Another week, another blast at the Citizens Redistricting Commission from redistricting “expert” Tony Quinn. His latest article comes with the inflammatory headline, “Redistricting Commission tries to repeal One Person, One Vote.” You would think the Commission was trying to reinstate slavery or take away a woman’s right to vote. But no, all the Commission did was take a preliminary step to interpret an ambiguous area in redistricting law.
Here is the background. The U.S. Supreme Court has traditionally upheld state redistricting plans where the populations of districts are balanced within 10%. The Court added some additional complexity in the 2004 case Larios v. Cox saying such deviations needed to be justified by “legitimate state interests” and not “tainted by arbitrariness or discrimination” (more on this later).
A separate set of cases by the California State Supreme Court have found that under the state Constitution districts should be balanced within 2%. The hitch is that all those cases pre-date the passage of Propositions 11 and 20 which changed the California State Constitution. How will the Court interpret the population equality standards under the new rules?
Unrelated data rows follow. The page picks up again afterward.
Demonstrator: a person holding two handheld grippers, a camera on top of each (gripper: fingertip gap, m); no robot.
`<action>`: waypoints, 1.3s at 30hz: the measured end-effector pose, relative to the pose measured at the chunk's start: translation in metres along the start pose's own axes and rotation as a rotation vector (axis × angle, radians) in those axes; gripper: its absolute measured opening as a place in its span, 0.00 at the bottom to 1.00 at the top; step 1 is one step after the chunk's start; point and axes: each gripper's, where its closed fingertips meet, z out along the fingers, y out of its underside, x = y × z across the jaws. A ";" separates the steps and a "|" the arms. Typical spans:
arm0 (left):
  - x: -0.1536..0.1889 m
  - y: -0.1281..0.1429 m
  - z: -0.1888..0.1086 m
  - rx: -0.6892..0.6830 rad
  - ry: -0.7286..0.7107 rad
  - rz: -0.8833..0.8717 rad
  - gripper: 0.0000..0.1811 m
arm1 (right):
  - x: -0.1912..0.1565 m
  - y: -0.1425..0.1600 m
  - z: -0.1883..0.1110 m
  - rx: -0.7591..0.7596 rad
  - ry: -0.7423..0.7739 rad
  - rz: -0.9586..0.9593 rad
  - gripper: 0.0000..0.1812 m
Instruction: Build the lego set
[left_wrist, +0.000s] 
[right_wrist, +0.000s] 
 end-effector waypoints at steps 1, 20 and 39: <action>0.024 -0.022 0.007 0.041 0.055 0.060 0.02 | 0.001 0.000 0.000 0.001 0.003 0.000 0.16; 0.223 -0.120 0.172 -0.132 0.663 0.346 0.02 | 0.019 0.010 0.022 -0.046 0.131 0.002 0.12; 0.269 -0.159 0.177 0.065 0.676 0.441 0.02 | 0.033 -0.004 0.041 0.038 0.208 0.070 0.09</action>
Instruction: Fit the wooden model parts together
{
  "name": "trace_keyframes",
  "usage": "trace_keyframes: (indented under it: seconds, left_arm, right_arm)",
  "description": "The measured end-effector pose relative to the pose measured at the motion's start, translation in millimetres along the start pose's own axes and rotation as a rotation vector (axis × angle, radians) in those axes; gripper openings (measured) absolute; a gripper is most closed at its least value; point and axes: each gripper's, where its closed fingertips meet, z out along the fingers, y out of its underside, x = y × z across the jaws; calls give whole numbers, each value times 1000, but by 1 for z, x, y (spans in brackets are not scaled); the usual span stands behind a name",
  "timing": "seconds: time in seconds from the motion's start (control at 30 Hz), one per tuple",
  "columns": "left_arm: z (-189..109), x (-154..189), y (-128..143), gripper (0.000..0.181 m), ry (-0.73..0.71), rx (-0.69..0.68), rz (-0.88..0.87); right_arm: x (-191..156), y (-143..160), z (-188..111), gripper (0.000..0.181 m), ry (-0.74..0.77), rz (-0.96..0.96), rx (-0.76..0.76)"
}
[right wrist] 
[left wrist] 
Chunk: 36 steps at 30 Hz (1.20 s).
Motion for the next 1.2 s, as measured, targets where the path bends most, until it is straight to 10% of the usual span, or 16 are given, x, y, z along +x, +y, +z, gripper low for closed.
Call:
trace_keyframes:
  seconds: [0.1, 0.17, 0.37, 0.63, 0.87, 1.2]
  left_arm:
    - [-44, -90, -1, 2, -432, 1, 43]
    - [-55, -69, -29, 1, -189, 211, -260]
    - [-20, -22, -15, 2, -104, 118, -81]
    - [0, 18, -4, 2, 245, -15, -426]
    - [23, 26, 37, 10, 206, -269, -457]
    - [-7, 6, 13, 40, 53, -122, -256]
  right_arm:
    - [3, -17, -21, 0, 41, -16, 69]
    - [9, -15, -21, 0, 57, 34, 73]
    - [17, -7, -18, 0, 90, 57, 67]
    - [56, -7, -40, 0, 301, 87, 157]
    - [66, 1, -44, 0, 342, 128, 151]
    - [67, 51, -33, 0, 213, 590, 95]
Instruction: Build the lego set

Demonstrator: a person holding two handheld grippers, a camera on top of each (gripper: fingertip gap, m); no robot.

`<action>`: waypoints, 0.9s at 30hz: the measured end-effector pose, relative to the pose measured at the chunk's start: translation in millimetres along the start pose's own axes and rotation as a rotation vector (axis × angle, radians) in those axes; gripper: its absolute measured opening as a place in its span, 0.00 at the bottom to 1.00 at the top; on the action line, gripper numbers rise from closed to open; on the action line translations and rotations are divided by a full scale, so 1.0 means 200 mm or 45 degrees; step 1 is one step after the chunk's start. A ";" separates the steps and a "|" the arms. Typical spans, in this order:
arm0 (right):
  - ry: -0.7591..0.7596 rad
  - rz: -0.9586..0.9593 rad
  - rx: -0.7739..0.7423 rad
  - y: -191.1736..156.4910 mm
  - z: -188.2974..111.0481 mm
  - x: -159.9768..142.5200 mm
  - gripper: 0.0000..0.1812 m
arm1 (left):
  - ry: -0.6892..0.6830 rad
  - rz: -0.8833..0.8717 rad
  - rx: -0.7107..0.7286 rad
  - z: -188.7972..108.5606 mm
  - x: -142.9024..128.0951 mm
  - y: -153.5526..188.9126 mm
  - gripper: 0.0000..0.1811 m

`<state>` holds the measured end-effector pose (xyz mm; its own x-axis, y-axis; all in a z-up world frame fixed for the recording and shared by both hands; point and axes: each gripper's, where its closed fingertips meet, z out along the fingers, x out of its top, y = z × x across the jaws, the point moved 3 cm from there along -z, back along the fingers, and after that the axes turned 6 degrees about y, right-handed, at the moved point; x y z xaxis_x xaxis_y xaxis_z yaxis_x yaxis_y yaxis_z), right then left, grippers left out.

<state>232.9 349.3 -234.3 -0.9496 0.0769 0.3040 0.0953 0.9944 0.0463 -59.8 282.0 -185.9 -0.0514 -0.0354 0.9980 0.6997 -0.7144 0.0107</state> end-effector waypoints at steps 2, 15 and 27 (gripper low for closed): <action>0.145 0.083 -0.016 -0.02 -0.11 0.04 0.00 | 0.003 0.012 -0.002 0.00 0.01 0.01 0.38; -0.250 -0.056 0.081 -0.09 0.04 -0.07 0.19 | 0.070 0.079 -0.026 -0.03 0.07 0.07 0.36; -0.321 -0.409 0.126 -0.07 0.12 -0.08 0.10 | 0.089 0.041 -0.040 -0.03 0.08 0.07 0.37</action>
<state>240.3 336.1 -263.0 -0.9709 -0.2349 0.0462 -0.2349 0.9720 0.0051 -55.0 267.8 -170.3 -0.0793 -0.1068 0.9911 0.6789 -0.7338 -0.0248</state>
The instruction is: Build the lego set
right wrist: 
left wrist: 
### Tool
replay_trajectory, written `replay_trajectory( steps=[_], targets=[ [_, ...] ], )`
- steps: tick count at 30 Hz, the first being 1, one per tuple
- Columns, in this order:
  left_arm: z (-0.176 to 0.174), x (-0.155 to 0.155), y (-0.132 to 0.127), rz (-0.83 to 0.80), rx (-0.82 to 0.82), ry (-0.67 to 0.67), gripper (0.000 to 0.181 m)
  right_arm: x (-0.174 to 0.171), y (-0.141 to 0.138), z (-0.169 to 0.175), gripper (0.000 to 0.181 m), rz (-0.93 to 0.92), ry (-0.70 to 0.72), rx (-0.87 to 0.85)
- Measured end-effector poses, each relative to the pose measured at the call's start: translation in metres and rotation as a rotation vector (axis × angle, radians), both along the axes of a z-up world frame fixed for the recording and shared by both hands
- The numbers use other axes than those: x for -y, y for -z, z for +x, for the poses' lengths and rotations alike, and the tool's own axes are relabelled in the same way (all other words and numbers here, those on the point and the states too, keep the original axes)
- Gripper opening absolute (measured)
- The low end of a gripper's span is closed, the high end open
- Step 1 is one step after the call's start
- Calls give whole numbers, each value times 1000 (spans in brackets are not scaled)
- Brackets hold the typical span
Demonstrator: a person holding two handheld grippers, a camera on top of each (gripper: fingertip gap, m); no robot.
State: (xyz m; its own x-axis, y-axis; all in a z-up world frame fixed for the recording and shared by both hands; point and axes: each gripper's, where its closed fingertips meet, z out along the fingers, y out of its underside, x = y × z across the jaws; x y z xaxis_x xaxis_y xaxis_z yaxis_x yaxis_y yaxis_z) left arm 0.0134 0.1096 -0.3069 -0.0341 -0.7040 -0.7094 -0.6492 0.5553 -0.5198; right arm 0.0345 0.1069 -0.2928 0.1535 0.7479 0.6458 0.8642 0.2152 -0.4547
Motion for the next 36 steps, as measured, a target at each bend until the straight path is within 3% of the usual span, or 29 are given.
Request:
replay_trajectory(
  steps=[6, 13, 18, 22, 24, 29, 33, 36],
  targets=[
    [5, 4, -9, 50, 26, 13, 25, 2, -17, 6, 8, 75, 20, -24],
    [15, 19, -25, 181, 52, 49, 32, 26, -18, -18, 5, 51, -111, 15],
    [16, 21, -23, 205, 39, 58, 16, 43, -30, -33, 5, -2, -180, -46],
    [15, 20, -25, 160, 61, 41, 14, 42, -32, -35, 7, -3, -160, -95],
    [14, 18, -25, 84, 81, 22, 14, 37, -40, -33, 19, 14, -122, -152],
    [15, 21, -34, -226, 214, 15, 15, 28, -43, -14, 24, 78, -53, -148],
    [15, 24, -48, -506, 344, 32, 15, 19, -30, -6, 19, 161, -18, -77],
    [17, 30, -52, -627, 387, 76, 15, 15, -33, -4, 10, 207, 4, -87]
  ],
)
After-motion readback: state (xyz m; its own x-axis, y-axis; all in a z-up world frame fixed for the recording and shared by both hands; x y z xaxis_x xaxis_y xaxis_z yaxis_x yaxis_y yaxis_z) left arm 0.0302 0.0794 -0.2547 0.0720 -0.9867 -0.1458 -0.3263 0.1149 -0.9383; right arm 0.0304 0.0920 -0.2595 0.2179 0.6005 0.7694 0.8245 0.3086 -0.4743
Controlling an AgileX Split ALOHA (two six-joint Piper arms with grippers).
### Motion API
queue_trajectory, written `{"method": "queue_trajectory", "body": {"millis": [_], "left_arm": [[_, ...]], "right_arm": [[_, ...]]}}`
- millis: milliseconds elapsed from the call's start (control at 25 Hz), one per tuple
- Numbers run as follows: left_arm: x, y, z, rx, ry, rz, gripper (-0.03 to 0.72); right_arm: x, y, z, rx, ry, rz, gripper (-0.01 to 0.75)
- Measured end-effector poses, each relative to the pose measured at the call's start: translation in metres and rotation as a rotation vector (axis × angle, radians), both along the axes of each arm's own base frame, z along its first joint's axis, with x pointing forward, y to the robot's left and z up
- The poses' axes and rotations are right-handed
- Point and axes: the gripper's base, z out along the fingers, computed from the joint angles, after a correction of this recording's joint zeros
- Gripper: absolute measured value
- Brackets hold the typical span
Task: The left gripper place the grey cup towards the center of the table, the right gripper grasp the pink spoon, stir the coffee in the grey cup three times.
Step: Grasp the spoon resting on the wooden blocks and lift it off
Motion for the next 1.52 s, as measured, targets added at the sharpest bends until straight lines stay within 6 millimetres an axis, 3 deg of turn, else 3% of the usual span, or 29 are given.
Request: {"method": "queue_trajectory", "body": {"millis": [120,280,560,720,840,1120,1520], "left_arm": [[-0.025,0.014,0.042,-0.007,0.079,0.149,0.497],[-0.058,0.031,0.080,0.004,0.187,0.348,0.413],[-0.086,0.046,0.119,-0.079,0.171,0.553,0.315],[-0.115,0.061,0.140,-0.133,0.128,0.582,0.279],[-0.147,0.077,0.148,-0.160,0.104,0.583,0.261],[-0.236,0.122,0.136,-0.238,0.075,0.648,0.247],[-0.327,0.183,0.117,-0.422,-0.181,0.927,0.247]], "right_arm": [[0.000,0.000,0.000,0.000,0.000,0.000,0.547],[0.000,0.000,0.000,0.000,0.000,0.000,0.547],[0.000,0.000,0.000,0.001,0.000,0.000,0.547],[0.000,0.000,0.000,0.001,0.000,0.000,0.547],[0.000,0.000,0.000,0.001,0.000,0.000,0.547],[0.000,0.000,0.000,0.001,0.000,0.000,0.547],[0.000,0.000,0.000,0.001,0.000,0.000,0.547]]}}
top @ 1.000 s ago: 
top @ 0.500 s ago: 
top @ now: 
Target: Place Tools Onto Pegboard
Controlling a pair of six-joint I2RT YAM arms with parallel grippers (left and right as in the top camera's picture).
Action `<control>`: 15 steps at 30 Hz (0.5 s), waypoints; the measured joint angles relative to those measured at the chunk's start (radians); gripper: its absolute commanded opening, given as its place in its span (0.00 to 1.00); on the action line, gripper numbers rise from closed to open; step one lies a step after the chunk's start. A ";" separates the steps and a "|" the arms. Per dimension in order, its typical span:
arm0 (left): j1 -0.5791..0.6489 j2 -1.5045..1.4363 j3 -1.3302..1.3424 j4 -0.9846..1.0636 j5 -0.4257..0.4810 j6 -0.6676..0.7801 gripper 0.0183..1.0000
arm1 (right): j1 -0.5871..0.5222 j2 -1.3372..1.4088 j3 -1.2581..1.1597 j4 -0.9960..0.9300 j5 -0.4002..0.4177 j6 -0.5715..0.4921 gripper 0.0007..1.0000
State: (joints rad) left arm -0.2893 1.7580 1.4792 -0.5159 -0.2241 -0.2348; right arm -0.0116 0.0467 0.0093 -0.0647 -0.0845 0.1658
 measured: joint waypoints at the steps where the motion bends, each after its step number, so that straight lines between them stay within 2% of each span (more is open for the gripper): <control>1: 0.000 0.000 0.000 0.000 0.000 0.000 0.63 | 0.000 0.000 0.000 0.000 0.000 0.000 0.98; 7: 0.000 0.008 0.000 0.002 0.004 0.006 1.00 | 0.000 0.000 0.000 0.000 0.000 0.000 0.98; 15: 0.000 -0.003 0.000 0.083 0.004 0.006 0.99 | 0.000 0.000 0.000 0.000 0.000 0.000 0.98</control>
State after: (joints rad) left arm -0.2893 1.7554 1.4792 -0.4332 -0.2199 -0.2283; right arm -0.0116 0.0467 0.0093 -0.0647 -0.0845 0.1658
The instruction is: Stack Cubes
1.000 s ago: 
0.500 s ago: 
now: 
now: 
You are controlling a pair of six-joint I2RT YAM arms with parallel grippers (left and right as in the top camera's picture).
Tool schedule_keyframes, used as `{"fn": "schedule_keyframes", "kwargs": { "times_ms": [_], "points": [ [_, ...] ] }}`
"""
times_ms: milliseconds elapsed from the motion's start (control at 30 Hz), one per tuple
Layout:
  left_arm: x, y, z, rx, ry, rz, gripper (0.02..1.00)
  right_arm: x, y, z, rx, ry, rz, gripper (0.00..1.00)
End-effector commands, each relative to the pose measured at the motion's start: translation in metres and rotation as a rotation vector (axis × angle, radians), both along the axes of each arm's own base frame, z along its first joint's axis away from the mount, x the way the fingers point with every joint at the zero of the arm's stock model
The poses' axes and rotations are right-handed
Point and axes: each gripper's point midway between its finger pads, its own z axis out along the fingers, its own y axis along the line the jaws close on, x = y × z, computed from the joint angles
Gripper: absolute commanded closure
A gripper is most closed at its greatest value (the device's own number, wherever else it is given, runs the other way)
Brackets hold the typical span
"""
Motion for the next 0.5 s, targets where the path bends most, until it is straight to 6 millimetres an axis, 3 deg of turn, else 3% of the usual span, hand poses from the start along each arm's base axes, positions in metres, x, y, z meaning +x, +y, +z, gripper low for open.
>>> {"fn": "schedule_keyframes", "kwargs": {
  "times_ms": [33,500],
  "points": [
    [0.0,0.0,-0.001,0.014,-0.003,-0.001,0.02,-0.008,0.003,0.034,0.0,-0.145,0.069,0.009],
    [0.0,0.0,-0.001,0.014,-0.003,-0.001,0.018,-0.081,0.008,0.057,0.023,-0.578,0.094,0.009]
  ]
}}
The Commission decided to give itself more flexibility and begin with the federal standard and then see how far they could tighten things down later.
Quinn once again sees grand conspiracy in that decision. This time he thinks the Commission is being duped into deliberately underpopulating Democratic areas and overpopulation Republican areas. Never mind that in the aforementioned Larios v. Cox case the Court specifically made clear that such an arbitrary of discriminatory scheme could not withstand constitutional scrutiny. Never mind that such an effort would be foolhardy on a Commission that requires supermajority votes of Democrats, Republican and Independents and includes more PhD’s, JD’s and MA’s than I can count (I think Californians can trust in their ability to add and see if their interests are not being served).
The reality is the Commission made clear in their debate exactly why they may need to have larger population deviations: To comply with the other criteria approved by California’s voters. That sure sounds like a legitimate state interest to me. For example, the Long Beach and Signal Hill (which is completely surrounded by the former) make up 102% of an Assembly District. Under a very strict deviation standard, Long Beach would have to be split. Under a more flexible standard the Commission may be able to avoid dividing the jurisdiction.
Are their legitimate reasons to keep Long Beach whole? Of course. Are their legitimate reasons to split Long Beach. Sure. North Long Beach is very different from east Long Beach. But it is a decision that voters empowered the Commission to make, not outside critics.